Data Masking involves replacing real world sensitive data with synthetic replacements. If your sensitive data is scattered across several tables consisting of thousands, millions or even billions of rows that requires a lot of changes to replace all those values.
Customers often ask if it is possible to reduce the time and resources to mask data. You can reduce the time running masking jobs in parallel but this expands overall resource consumption. The only way to reduce time and resource is to do less work.

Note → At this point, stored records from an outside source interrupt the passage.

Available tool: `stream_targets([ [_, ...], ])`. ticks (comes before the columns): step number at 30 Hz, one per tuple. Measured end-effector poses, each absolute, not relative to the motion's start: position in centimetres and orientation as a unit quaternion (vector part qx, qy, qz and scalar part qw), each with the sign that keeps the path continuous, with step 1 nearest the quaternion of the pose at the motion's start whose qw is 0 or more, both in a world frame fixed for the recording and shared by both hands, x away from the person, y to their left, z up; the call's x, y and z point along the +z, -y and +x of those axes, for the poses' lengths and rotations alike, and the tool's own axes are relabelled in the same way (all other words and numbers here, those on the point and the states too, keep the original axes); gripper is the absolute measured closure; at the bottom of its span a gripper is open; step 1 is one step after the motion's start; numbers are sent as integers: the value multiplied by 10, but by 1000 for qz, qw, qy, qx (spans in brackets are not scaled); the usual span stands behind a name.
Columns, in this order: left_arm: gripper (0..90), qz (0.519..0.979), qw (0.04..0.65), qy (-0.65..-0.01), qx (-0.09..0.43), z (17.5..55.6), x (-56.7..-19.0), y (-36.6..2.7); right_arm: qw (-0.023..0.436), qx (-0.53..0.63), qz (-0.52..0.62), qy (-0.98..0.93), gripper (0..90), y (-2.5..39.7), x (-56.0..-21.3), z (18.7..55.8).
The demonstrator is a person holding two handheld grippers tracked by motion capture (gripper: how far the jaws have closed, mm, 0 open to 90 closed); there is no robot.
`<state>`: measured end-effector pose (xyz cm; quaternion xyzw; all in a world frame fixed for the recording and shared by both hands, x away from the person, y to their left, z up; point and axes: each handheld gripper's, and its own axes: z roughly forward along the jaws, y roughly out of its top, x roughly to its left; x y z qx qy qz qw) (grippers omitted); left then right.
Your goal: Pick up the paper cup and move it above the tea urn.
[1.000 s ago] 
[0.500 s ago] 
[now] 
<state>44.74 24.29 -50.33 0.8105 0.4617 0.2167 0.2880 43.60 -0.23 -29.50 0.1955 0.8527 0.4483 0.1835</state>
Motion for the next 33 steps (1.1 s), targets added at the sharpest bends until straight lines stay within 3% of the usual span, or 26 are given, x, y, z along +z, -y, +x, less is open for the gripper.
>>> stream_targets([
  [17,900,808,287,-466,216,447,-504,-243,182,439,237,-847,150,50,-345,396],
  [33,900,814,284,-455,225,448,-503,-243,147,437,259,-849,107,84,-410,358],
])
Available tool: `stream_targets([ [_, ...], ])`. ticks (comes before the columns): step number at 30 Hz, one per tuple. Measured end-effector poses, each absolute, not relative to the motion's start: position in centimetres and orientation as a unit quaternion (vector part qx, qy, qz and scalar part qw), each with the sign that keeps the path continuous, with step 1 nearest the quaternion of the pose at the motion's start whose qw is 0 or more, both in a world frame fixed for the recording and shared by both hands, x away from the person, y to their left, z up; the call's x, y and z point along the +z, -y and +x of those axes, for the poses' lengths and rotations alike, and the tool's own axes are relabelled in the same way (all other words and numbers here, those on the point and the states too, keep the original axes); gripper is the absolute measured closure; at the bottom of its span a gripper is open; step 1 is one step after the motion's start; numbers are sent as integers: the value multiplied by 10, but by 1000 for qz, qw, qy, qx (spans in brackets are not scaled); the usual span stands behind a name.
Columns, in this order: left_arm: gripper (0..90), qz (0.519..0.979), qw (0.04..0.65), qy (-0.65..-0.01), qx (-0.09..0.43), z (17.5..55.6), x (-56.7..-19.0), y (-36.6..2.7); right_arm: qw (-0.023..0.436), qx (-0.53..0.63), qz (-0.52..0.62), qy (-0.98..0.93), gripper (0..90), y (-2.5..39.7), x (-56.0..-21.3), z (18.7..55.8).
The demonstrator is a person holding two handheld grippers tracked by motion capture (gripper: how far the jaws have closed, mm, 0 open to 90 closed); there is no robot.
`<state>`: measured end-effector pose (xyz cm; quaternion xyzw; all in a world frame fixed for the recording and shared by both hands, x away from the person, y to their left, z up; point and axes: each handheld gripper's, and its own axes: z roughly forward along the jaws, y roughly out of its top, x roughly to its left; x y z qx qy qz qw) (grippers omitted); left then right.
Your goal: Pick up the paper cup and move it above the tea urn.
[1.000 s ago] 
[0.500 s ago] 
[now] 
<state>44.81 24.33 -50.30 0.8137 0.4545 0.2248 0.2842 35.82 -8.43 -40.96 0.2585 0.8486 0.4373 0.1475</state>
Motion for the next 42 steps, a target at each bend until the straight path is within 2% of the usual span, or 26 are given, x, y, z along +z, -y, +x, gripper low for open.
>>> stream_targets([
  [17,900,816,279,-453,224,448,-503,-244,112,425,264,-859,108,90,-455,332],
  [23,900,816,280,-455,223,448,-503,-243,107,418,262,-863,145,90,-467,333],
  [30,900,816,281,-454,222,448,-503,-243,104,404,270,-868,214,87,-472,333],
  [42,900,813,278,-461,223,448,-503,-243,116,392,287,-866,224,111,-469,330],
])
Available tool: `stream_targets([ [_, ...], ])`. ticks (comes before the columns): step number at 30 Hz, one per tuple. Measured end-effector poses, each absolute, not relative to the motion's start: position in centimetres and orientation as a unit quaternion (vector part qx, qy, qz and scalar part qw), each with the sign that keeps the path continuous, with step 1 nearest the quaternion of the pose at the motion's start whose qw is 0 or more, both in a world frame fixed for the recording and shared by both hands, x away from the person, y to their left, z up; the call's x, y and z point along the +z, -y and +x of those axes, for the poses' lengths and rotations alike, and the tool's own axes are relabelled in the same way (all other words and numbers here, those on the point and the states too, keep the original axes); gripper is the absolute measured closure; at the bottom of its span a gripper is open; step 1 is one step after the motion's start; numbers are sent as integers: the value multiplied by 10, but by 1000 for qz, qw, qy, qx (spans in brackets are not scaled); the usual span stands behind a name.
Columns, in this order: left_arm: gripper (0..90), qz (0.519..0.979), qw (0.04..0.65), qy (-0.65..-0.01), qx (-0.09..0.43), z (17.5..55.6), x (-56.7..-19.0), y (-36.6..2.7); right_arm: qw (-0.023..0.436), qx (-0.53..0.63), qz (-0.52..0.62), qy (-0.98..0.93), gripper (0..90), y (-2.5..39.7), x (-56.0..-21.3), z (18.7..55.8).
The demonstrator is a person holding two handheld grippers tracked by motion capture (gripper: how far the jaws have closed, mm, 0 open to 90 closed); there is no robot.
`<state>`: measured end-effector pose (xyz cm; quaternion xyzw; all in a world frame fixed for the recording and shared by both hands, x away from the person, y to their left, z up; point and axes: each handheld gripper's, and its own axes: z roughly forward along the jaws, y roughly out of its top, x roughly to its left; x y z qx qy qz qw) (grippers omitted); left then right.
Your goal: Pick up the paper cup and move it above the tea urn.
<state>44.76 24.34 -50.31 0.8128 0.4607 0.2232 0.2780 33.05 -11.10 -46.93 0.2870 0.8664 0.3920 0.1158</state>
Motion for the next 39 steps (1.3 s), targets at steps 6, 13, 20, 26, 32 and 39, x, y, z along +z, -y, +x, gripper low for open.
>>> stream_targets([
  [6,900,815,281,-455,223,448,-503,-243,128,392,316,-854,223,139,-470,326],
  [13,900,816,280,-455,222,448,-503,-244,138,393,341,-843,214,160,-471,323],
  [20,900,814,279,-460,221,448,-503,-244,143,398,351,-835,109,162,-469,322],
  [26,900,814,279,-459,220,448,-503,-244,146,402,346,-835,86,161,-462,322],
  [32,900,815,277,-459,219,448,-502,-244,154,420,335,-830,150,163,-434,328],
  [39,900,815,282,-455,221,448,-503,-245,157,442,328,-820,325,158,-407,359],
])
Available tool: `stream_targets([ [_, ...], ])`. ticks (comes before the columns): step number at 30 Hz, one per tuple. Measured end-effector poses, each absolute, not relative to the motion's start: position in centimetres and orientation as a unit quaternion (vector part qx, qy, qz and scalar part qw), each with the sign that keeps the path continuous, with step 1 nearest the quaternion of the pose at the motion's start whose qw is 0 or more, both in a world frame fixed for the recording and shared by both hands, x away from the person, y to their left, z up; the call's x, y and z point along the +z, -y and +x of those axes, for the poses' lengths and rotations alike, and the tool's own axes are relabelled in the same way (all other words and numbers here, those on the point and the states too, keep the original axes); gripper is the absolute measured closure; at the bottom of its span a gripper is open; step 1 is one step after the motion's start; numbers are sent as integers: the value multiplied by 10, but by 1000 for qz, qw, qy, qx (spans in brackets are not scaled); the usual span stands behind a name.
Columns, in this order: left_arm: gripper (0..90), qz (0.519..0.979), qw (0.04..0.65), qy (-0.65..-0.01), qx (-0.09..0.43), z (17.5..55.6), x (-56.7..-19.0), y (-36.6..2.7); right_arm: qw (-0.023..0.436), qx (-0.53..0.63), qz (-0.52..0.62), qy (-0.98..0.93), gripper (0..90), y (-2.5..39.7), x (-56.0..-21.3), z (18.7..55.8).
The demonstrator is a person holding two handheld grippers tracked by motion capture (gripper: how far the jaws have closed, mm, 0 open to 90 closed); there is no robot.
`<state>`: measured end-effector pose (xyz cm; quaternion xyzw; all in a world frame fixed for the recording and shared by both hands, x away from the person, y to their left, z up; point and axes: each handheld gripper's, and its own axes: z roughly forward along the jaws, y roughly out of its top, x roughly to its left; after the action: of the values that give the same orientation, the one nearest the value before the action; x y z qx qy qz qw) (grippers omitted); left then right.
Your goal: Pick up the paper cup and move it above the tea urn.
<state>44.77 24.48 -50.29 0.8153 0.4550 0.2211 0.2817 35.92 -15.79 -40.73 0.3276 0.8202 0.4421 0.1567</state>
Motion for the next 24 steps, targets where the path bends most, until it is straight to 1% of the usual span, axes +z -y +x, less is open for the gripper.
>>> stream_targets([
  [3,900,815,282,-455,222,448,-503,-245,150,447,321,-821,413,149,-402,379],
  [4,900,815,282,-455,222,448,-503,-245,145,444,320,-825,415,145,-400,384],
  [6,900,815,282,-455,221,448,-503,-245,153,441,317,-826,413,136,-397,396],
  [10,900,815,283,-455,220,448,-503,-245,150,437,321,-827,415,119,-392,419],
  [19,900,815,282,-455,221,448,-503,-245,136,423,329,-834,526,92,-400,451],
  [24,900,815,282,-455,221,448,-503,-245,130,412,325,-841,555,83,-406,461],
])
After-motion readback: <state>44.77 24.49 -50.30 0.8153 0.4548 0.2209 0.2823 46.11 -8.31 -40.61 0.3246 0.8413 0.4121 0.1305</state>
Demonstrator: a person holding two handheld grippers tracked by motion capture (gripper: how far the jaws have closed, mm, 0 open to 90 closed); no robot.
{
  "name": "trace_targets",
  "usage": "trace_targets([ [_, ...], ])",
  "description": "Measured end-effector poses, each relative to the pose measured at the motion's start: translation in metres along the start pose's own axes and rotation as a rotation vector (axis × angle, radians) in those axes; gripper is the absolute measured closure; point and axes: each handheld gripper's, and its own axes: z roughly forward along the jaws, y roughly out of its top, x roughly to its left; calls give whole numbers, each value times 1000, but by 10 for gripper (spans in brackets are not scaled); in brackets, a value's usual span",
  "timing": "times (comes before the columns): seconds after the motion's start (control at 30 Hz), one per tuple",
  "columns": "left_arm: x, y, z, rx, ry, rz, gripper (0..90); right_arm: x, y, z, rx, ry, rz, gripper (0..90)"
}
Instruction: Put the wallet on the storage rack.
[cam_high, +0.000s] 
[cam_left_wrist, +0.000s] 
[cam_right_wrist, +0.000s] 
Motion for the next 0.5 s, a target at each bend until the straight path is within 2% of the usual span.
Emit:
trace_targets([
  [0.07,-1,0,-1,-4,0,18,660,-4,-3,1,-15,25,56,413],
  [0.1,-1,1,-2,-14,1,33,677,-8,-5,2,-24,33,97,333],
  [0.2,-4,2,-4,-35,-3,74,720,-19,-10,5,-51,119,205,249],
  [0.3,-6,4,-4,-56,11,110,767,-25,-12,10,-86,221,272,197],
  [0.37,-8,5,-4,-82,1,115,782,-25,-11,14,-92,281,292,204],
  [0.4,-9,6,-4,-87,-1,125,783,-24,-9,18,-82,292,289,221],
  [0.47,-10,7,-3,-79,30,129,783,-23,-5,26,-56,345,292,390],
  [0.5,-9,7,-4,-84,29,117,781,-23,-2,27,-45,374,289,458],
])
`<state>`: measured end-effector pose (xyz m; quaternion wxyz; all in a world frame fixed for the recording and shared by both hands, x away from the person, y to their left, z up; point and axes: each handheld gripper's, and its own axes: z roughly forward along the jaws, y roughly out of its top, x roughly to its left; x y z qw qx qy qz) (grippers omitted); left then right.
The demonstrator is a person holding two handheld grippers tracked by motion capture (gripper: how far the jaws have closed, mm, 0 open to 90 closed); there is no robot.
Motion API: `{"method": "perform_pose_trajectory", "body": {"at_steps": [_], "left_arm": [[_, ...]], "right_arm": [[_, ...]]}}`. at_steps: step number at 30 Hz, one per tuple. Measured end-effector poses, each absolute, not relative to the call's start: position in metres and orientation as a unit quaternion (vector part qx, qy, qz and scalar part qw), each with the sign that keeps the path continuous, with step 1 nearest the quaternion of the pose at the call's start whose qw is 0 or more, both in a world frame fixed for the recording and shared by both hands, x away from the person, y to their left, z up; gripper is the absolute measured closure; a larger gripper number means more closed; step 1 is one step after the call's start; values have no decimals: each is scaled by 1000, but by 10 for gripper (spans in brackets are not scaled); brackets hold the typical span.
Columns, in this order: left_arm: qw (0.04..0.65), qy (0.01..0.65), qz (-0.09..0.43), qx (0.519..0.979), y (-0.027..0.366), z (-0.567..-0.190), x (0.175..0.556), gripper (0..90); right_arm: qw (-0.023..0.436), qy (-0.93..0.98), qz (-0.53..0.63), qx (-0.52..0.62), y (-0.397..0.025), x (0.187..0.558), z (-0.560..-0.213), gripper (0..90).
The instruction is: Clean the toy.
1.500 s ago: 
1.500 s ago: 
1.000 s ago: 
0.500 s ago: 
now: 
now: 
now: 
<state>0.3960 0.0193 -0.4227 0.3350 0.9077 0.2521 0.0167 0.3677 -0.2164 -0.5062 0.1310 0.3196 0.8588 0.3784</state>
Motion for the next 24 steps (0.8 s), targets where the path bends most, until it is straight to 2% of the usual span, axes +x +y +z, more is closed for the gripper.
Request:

One of the benefits of a relational database (RDBMS) is that when data is normalised (de-duplicated) updates to data are very efficient because you only have to update a given value once. In this blog article I suggest that all tables containing sensitive data should be normalised by extracting sensitive data into lookup tables and replacing the original data with references. There are several benefits to this model:
- Provisioning masked clones is faster and more resource efficient
- The Production data is easier to secure
- The Production database and its clones become more performant
A Simple Example
Let’s take a simple example of a CUSTOMER table which has data of the form:
Let’s query the first few rows of this table
CUST_ID CUST_FIRSTNAME CUST_LASTNAME CUST_SSN ------- -------------- -------------- --------- 1 Mary Smith PL898474B 2 Patricia Johnson RD993299B 3 Linda Williams LU785983C 4 Barbara Jones XK295759D 5 Elizabeth Brown QA006325A 6 Jennifer Davis KQ616191C 7 Maria Miller EG308056D 8 Susan Wilson XP917622A 9 Margaret Moore ZH212274D 10 Dorothy Taylor TX804130B
To make this table secure you should build a secure version of the table which replaces all embeded sensitive literal values with references, which are resolved by lookups on tables which contain the actual values.
Our new secure version of the table now looks like
CUST_ID CUST_FIRSTNAME_ID CUST_LASTNAME_ID CUST_SSN_ID ------- ----------------- ---------------- ----------- 1 1070 2083 3186 2 1078 2044 3210 3 1060 2095 3144 4 1010 2045 3279 5 1030 2010 3192 6 1043 2021 3135 7 1066 2054 3057 8 1093 2096 3282 9 1065 2056 3294 10 1029 2085 3240
That looks a lot more secure. The lookup or dimension tables look as follows:
Sample from FIRSTNAME_DIM table
FIRSTNAME_ID FIRSTNAME ------------ --------- 1007 Anne 1013 Bonnie 1036 Helen 1045 Joan 1056 Kelly 1073 Mildred 1078 Patricia
Sample from LASTNAME_DIM table
LASTNAME_ID LASTNAME ----------- --------- 2023 Edwards 2025 Flores 2055 Mitchell 2063 Perez 2068 Price 2077 Ross 2088 Torres 2089 Turner
Sample from SSN_DIM table
SSN_ID SSN ---------- --------- 3012 AW876543D 3033 CC929313D 3057 EG308056D 3135 KQ616191C 3147 MK525013B 3192 QA006325A 3207 QO371839A
We have now built a cluster of tables which looks like:
To expand our secure table to display the data as stored in the original we need a database view which pulls the data together.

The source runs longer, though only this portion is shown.